O Presidente dos Estados Unidos, Donald Trump, anunciou a declaração de estado de emergência no país, justificando isso com ameaças que, em sua opinião, vêm de Cuba. O decreto correspondente foi assinado pelo chefe da Casa Branca e prevê a possibilidade de imposição de medidas comerciais e econômicas, incluindo tarifas, contra países que vendem ou fornecem petróleo às autoridades cubanas.
No documento, Trump destacou que, no âmbito de seus poderes presidenciais, ele tem a responsabilidade primordial de proteger a segurança nacional e conduzir a política externa dos EUA. Segundo ele, a atual política e as ações da liderança cubana representam uma séria e incomum ameaça aos interesses dos Estados Unidos, sendo que a fonte dessa ameaça está além do território americano.

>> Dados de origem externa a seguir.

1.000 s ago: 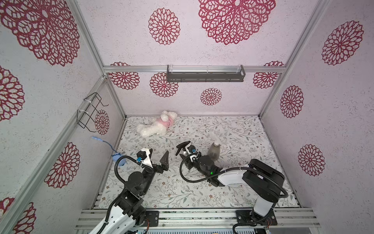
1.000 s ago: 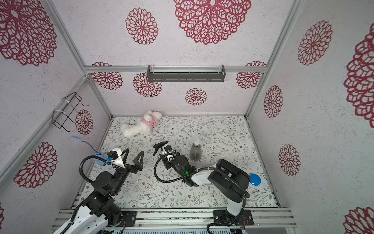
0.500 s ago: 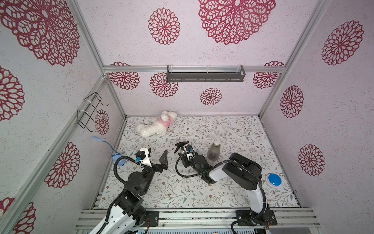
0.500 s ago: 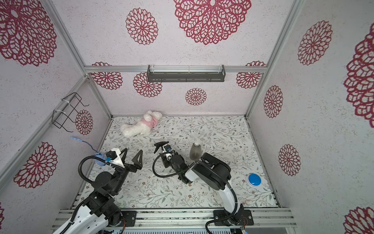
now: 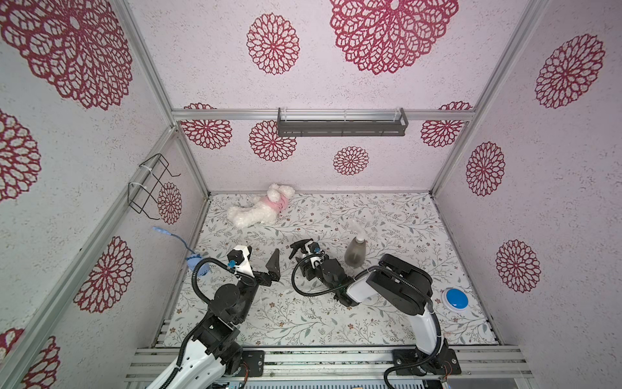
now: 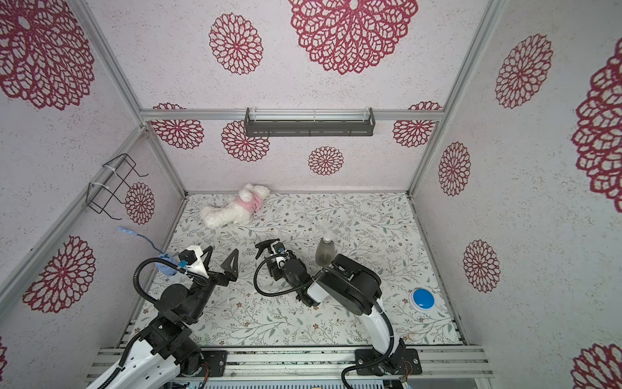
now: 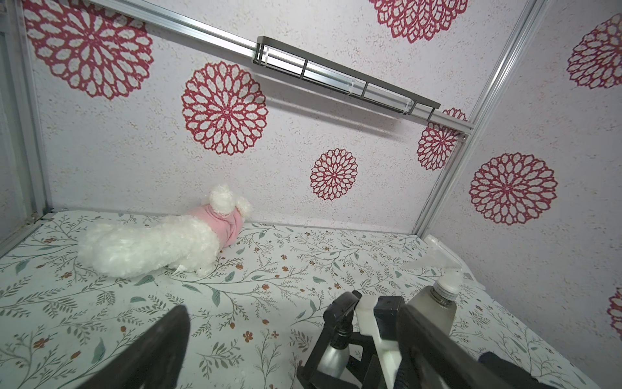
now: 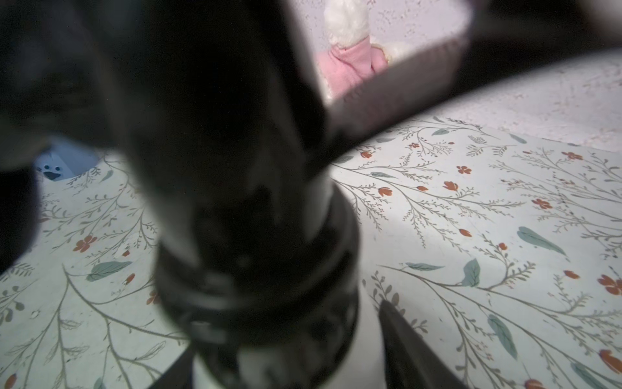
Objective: Attach spray nozzles to spray bottles
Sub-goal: Place the spray bottle at the center of the board, then reset both arms
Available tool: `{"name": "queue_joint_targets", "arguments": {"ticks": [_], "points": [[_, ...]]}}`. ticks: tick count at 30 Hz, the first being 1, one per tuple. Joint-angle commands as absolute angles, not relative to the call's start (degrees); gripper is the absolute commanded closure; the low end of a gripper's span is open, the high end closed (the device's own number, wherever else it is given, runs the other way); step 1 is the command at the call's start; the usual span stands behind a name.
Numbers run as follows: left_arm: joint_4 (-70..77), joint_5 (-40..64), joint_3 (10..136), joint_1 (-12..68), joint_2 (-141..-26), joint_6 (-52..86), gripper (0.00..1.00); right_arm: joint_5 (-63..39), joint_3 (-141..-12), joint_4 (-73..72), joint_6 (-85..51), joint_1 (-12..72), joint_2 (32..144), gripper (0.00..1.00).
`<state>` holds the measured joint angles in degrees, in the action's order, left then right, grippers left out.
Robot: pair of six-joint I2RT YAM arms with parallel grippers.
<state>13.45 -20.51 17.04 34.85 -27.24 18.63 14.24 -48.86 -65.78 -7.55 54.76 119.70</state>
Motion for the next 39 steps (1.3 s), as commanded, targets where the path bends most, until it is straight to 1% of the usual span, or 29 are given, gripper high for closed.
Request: {"name": "queue_joint_targets", "arguments": {"ticks": [1, 6, 11, 16, 19, 20, 21, 23, 26, 28, 30, 32, 33, 34, 35, 36, 37, 38, 39], "points": [[14.35, -21.15, 17.66, 35.19, -26.46, 18.81, 0.02, 16.71, -48.18, -68.08, -7.21, 55.62, 117.74, 0.27], [13.69, -21.07, 18.14, 35.24, -26.26, 19.07, 0.01, 19.51, -45.18, -69.83, -7.16, 56.16, 114.99, 0.18], [12.39, -21.70, 19.02, 35.24, -25.63, 19.03, 0.00, 21.90, -40.44, -71.00, -7.26, 56.86, 111.07, 0.13], [10.94, -22.49, 20.69, 35.24, -25.67, 19.60, 0.03, 27.14, -32.27, -70.98, -7.04, 59.38, 102.42, 0.09], [9.19, -23.10, 22.61, 35.24, -26.23, 20.30, 0.03, 30.60, -26.21, -68.29, -7.12, 61.35, 93.94, 0.08], [8.00, -23.39, 23.69, 35.31, -26.61, 20.55, 0.03, 31.34, -24.59, -65.98, -7.33, 62.00, 90.35, 0.06], [6.59, -23.71, 24.98, 35.33, -27.11, 20.80, 0.03, 31.85, -23.61, -62.43, -7.48, 62.51, 86.28, 0.01], [3.80, -24.51, 27.94, 35.33, -28.25, 20.90, 0.03, 33.11, -24.40, -50.96, -7.46, 63.27, 77.81, 0.01], [-2.30, -28.37, 33.89, 35.51, -31.07, 21.59, 0.03, 36.32, -31.29, -30.62, -7.60, 63.23, 67.31, 0.01], [-7.85, -33.35, 38.67, 35.62, -33.71, 22.15, 0.03, 39.17, -34.75, -25.96, -4.90, 63.04, 62.67, 0.01], [-12.02, -38.92, 42.50, 35.68, -37.09, 21.94, 0.03, 43.58, -39.19, -21.76, -1.89, 61.60, 59.91, 0.01], [-14.40, -47.60, 44.98, 35.61, -40.95, 21.91, 0.03, 44.70, -42.56, -19.37, 0.68, 58.63, 59.24, 0.01], [-13.93, -50.10, 45.33, 35.36, -42.51, 20.02, 0.03, 47.98, -44.68, -17.63, 2.96, 57.87, 59.71, 0.01], [-12.03, -52.28, 44.91, 34.84, -44.09, 16.49, 0.03, 52.69, -47.60, -14.36, 4.25, 56.65, 60.92, 0.01], [-10.24, -53.36, 44.43, 33.93, -45.51, 13.69, 0.03, 55.22, -50.56, -10.72, 5.54, 54.15, 62.34, 0.01], [-8.60, -52.44, 43.93, 32.64, -46.34, 11.13, 0.03, 55.56, -52.82, -7.29, 4.67, 50.99, 63.25, 0.01], [-7.74, -49.85, 43.59, 30.64, -47.04, 8.78, 0.03, 52.21, -54.70, -3.51, 2.59, 45.95, 63.55, 0.01], [-5.58, -44.81, 42.41, 27.65, -47.60, 4.97, 0.03, 44.29, -55.52, -0.87, 1.56, 40.27, 63.13, 0.01], [-3.22, -40.84, 40.93, 24.87, -47.88, 2.08, 0.03, 38.47, -55.46, -0.12, 0.35, 35.11, 62.56, 0.01]]}}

O presidente dos EUA afirmou que o regime em Cuba mantém laços estreitos com vários países e organizações que Washington considera hostis. Em particular, ele destacou a cooperação de Havana com os governos da Rússia, China e Irã, bem como seus contatos com grupos terroristas transnacionais, como o HAMAS e o 'Hezbollah'. Segundo Trump, tais ligações minam a segurança dos EUA e criam riscos adicionais para a estabilidade internacional.
Separadamente, o chefe da Casa Branca destacou que Cuba, segundo sua afirmação, oferece abrigo a adversários perigosos dos Estados Unidos e permite a instalação em seu território de complexos objetos militares e de inteligência. Esses objetos, como enfatizou o presidente, podem ameaçar diretamente a segurança nacional dos EUA e ser usados para coletar informações confidenciais.

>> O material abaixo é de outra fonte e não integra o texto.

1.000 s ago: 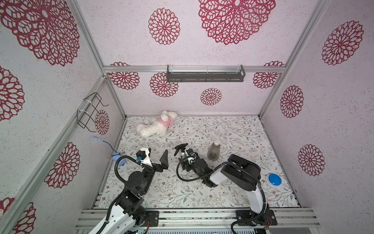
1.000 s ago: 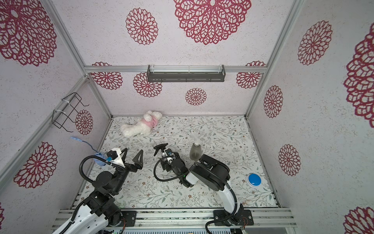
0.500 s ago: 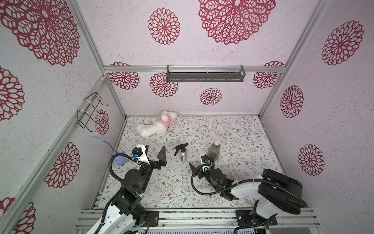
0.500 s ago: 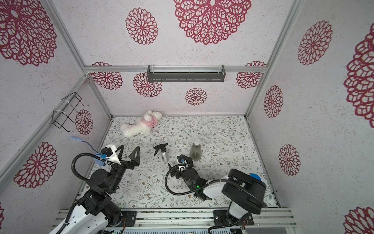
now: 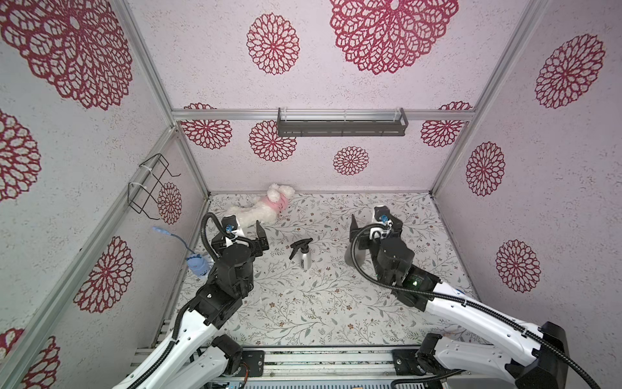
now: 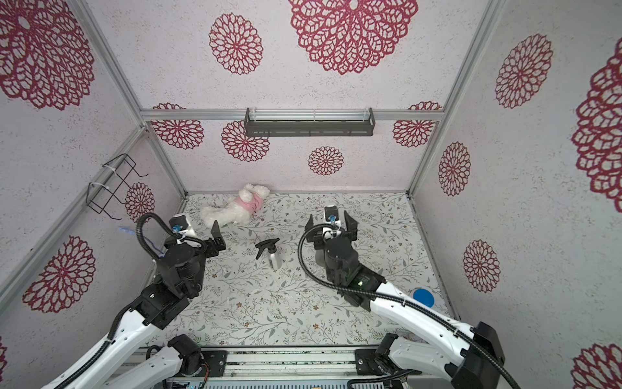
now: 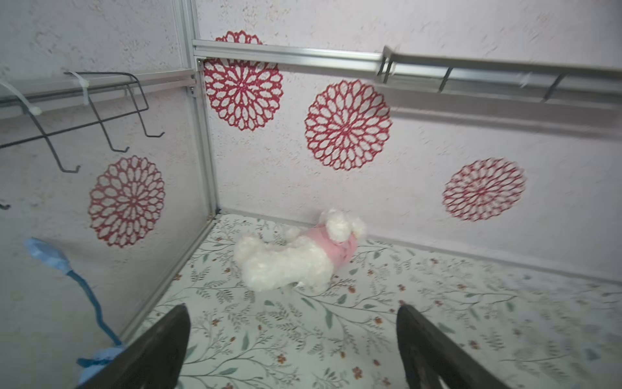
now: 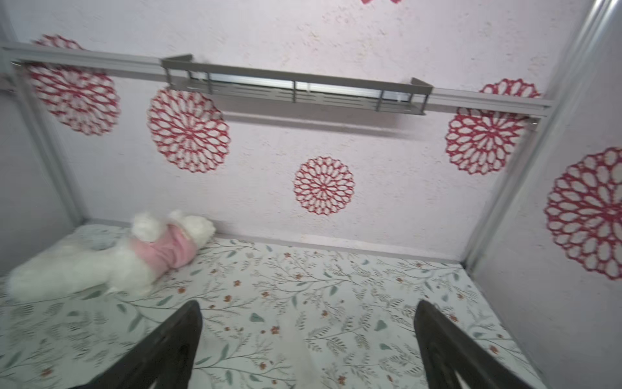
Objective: Attach spray nozzles to spray bottles
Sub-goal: Reset both arms
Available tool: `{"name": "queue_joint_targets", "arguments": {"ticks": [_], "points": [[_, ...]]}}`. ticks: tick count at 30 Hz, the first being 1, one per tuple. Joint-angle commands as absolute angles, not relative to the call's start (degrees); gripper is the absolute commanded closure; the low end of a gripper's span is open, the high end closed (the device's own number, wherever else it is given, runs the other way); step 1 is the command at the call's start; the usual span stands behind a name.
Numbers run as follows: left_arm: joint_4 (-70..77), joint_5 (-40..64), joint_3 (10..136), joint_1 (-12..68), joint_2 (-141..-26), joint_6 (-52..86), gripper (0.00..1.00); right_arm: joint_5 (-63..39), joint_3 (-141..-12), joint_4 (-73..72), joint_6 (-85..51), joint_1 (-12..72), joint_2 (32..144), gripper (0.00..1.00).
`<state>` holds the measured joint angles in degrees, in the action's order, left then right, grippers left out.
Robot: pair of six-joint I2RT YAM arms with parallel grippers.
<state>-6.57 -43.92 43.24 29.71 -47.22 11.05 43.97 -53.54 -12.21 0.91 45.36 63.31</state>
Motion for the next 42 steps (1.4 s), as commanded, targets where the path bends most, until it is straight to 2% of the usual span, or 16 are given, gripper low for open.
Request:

O decreto também menciona que em Cuba está localizado o maior objeto russo de inteligência eletrônica, que, segundo a parte americana, está tentando obter dados secretos que representam uma ameaça para os Estados Unidos. Além disso, Cuba continua a desenvolver ativamente a cooperação com a China no setor de defesa e inteligência, e também, conforme afirmado no documento, cria condições favoráveis para a atividade de organizações terroristas.

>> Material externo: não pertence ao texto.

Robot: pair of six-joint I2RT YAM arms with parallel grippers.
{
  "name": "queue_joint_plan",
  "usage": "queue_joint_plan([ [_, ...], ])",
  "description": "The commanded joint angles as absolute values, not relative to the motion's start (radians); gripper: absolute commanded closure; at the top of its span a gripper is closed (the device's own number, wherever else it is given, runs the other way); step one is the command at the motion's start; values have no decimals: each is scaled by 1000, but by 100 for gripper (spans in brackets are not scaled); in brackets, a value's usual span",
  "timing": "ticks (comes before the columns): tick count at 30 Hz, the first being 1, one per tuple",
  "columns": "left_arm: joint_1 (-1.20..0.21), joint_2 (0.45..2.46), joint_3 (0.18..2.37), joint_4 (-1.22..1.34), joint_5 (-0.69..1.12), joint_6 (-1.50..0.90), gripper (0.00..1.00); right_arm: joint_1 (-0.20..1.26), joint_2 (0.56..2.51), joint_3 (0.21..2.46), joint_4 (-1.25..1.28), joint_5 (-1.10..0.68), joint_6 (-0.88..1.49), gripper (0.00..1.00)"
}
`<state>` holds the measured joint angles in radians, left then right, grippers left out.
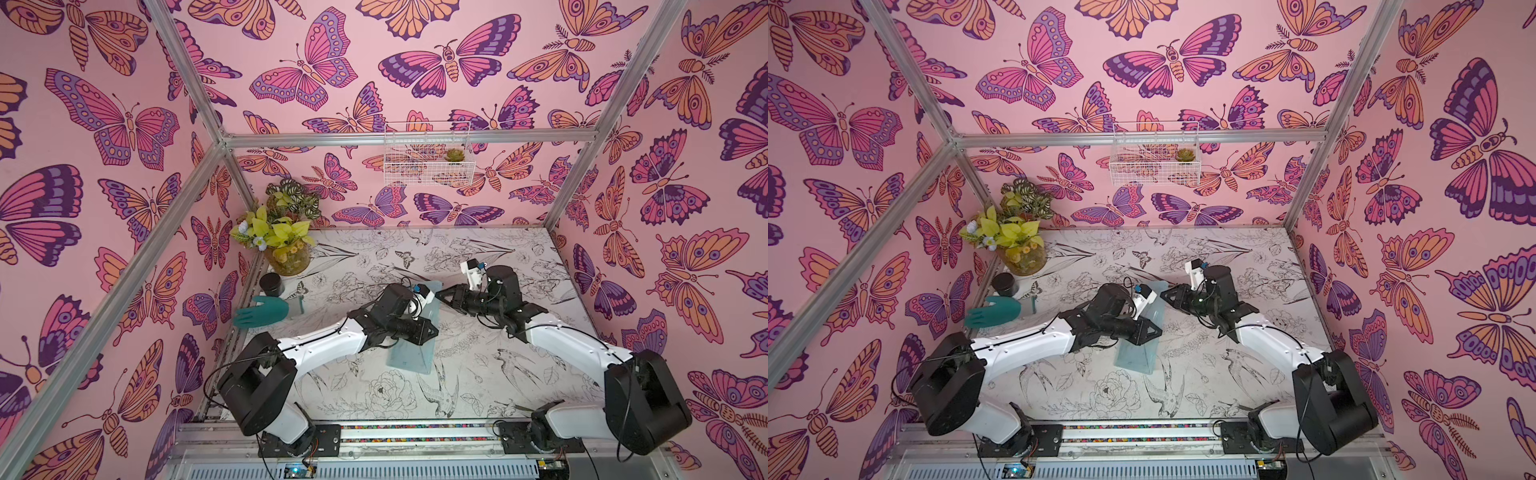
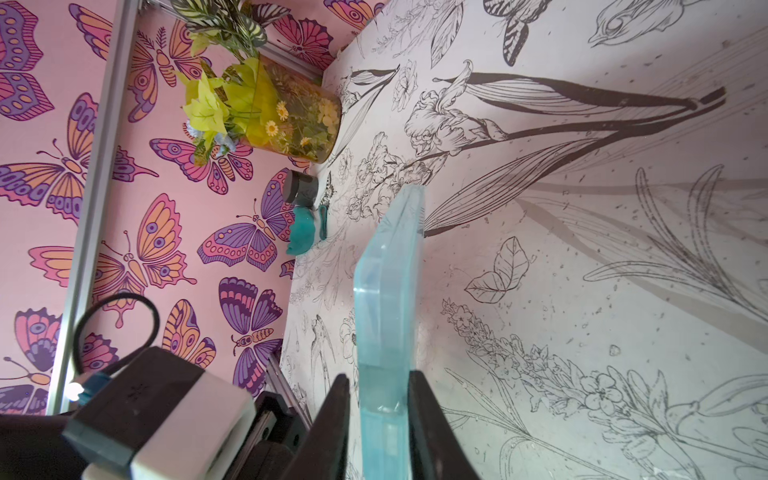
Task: Open the ruler set and take out the ruler
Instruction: Open the ruler set bag at the center of the board.
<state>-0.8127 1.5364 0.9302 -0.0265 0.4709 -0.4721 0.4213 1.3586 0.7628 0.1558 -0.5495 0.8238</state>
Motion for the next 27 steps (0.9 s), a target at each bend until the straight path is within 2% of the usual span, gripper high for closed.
queue_joint_plan([
  [1,-849,1552,961,-25,511,-390,100,453,1361,808,132,-560,784,73],
  [5,-853,1551,962,-31,502,-384,100,459,1364,818,114,-545,777,78],
  [10,-856,1543,957,-35,489,-382,100,472,1367,831,70,-508,761,100],
  [20,-856,1527,946,-39,445,-389,100,479,1305,844,-42,-415,713,100],
  [24,-843,1497,924,-32,408,-410,100,473,1245,865,-175,-335,661,76],
  [27,-827,1484,913,-28,383,-435,100,459,1177,861,-228,-305,647,65],
])
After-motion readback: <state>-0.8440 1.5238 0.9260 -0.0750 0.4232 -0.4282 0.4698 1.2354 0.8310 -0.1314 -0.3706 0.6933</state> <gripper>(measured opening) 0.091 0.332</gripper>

Com base em tudo isso, Donald Trump afirmou a necessidade de adotar medidas econômicas rigorosas. Em particular, ele considera justificável a introdução de um sistema tarifário especial em relação aos países que apoiam Cuba fornecendo petróleo. De acordo com o texto do decreto, a partir do momento de sua entrada em vigor, podem ser impostas tarifas ad valorem adicionais sobre os produtos importados para os EUA de estados que, direta ou indiretamente, fornecem petróleo a Cuba.